I stood there watching myself carefully while smiling as I remembered her beautiful story.   My "essential self" didn't seem to mind either of my supposed liabilities.  I glanced up and down my body while allowing the sun to look in without having any judgements.  The surgery cuts were miraculously healing without me reminding it to do so.  The belly hung there in confidence like a snow drift that had been blown upon for a bit too long.  It seemed perfectly content and happy.  Healthy enough to take on a 90 minute yoga class in 105 degree temperature.  

I watched my body move in and out of the postures as the class started and I marveled at the way my belly and scars moved with me.  I caught glimpses of myself as Martha did with the older model.  Shiny skin would appear and disappear into the mind and the mirror held out for me a new way of looking at myself.

It is strong and healthy.  

Full of wisdom and wonder.

This is what the woman model must have seen in herself too. 

 


Justified Resentments

 

I tend to hold all my fears, resentments and anxieties in my stomach area.

I have had a couple of surgeries recently also in the corresponding area.  I also asked my therapist for a session involving this issue and we worked on it with the EMDR technique.  I looked up the spiritual definition according to Louise Hay:

"Stomach: Holds nourishment. Digests ideas. Dread. Fear of the new. Inability to assimilate the new."

I also remembered Wayne Dyer saying he saw a sign in an AA meeting once that read, "There are no justified resentments" and I remained puzzled by that.  I looked that word up:

"Resentment, or the strong and painful bitterness you feel when someone does something wrong to you, doesn’t have actual physical weight, but it feels very heavy and can last a long time. Forgiveness is one way to get rid of resentment.

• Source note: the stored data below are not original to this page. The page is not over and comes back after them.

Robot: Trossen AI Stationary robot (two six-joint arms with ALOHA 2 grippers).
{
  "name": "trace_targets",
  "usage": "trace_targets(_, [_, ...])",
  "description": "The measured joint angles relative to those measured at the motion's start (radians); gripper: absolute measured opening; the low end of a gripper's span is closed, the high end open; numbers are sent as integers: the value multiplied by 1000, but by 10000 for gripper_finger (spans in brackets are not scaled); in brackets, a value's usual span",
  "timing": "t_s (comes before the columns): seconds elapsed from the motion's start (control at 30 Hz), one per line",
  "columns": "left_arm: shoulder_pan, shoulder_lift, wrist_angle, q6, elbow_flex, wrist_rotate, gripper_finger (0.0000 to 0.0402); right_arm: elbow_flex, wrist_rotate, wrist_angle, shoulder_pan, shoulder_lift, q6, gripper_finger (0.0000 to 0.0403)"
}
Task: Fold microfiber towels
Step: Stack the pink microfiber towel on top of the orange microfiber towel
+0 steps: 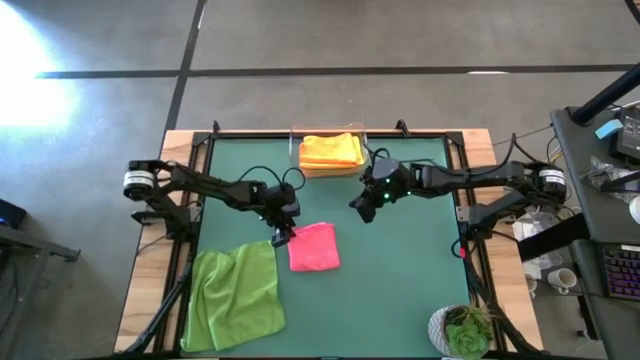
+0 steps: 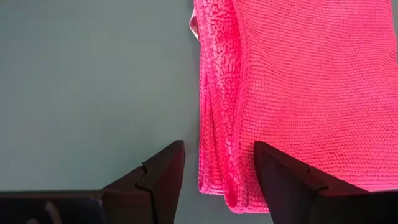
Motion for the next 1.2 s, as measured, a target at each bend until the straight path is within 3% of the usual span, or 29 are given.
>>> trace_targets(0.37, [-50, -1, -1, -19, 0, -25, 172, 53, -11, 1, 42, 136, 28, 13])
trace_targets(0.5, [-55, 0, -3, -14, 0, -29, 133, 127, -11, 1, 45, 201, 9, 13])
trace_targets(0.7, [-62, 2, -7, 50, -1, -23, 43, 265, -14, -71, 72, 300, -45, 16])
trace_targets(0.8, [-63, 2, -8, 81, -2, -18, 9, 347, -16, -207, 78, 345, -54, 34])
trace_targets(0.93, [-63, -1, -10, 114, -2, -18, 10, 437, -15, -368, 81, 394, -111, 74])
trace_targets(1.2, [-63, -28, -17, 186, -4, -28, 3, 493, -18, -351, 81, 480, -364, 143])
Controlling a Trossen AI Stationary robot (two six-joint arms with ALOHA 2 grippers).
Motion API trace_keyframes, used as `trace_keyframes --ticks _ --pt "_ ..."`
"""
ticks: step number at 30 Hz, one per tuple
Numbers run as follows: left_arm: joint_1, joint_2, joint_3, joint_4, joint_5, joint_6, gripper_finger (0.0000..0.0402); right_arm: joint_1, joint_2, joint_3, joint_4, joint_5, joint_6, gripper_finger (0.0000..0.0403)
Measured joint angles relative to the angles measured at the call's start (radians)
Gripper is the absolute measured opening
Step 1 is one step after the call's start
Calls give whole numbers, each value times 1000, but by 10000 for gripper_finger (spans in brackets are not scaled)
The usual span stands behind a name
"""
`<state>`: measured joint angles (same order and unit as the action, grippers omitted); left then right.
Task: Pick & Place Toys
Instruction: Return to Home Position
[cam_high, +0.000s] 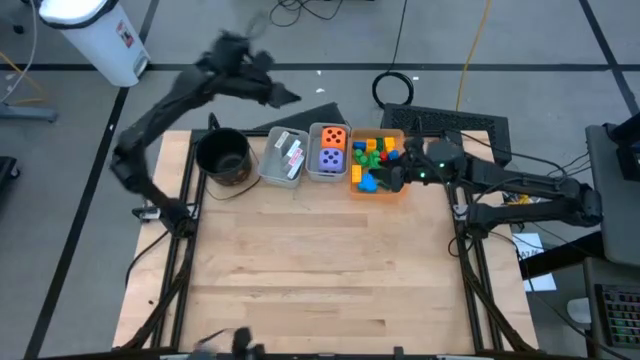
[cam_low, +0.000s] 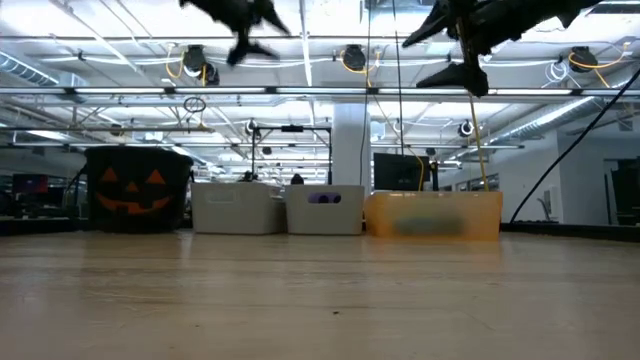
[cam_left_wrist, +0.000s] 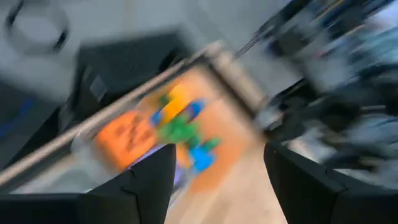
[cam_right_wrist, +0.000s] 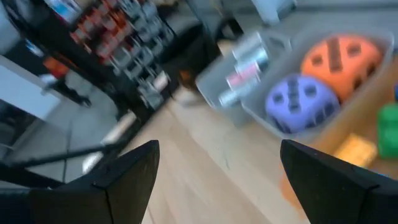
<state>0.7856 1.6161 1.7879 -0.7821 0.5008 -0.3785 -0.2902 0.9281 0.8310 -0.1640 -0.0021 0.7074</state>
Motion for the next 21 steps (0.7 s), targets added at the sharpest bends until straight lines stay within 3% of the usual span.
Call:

While I "knew" this on many levels and could articulate that pretty well, I still seemed unconsciously stuck and the appearance of it showing up physically was a good indication that I had some inner work to do.

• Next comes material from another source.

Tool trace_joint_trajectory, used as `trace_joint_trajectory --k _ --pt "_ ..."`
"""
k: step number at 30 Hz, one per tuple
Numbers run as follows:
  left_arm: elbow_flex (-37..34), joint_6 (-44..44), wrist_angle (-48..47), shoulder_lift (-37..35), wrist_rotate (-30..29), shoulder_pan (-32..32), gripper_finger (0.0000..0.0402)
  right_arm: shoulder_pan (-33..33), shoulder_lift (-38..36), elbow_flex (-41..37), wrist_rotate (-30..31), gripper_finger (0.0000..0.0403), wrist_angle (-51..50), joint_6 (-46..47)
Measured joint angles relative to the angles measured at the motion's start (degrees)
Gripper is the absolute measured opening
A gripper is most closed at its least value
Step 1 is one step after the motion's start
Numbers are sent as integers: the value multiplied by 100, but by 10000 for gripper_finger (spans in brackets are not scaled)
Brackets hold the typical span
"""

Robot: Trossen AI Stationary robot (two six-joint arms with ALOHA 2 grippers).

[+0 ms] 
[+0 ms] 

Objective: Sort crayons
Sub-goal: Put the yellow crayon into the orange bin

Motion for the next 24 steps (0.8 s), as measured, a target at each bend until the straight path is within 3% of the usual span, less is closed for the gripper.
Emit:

Over that past few months I've also heard from Dr. David Hawkins speaking "...We need to apply our spiritual principles to EVERYBODY."  That quickly caught my attention of people that I knew where it was easy to do and also the ones that have been buried in the past.

I looked at this principle with 2 caveats:

  1.  Who would you be without your story?  A book by Byron Katie with the same name.
  2. You have no need to defend any of your current or past behavior. 

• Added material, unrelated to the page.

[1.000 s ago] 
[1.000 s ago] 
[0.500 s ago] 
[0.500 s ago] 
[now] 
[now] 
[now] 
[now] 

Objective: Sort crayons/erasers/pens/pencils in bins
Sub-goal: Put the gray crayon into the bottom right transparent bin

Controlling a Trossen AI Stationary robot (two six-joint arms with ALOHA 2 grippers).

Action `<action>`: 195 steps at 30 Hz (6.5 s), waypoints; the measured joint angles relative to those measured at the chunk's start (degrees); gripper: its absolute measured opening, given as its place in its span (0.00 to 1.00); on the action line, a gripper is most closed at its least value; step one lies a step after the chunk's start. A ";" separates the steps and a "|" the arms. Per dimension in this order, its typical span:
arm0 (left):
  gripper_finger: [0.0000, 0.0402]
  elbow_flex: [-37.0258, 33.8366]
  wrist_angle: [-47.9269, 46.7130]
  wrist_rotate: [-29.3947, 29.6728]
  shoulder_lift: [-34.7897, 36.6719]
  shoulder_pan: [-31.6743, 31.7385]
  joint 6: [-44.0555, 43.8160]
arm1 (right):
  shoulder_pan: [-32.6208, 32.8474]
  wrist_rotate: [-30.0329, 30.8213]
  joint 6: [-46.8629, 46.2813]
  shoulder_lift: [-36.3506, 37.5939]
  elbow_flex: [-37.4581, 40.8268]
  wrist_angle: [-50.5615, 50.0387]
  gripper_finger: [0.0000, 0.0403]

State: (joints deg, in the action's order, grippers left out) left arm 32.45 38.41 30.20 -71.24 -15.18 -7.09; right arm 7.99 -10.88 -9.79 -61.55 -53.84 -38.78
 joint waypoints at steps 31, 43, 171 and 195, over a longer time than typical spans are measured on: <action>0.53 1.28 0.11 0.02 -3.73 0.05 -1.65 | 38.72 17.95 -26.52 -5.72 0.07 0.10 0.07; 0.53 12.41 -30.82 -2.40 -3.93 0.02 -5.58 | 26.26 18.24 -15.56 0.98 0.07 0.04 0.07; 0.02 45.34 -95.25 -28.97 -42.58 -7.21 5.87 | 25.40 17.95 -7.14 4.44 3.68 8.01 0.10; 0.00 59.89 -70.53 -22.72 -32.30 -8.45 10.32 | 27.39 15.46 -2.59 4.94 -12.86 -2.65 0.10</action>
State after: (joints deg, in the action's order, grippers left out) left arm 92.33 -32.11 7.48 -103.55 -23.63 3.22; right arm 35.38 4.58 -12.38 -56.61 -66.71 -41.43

This idea came to me as I was sorting out who I wanted to meet with and how I would let whatever was to unfold without a story.  It seemed fraught with the possibilities of me ending up in a pile of trash at the end of it.   I also wanted to know if I was as able to "apply" this spiritual principle with my 2 reference points.  It would also test me if I could remain balanced and in the present moment without quickly jumping to a defensive posture or lassoing a story from the past.

I met with my mother and sister both individually and separately on 2 occasions.

We sat and talked for hours and I was surprised how much I could hear when I was not in a resentment or defensive posture.  It did not erase my past history and put me in a happy place of denial.  I simply sat and listened and shared my experiences of the past 9 or so years. I did not attempt to change their minds or hold them accountable for my justified resentments.  I did not need to.  It's not my job to do that.  Perhaps it is for others.

It did relieve a lot of space in my stomach area and I walked away feeling heard.  

This was for me and my journey.  It may not be for others.  I also am not advocating we meet with our abusers face to face to find peace or ask them for forgiveness.  I respect any boundary that anyone feels is necessary for their own journey. 

believe that a space opens up when you can be in the present moment and stay centered without jumping into the past where Byron Katie says:

"“As long as you think that the cause of your problem is “out there”—as long as you think that anyone or anything is responsible for your suffering—the situation is hopeless. It means that you are forever in the role of victim, that you’re suffering in paradise." 

When I gave up defending my past story it relieved me of the burden of holding others responsible for it.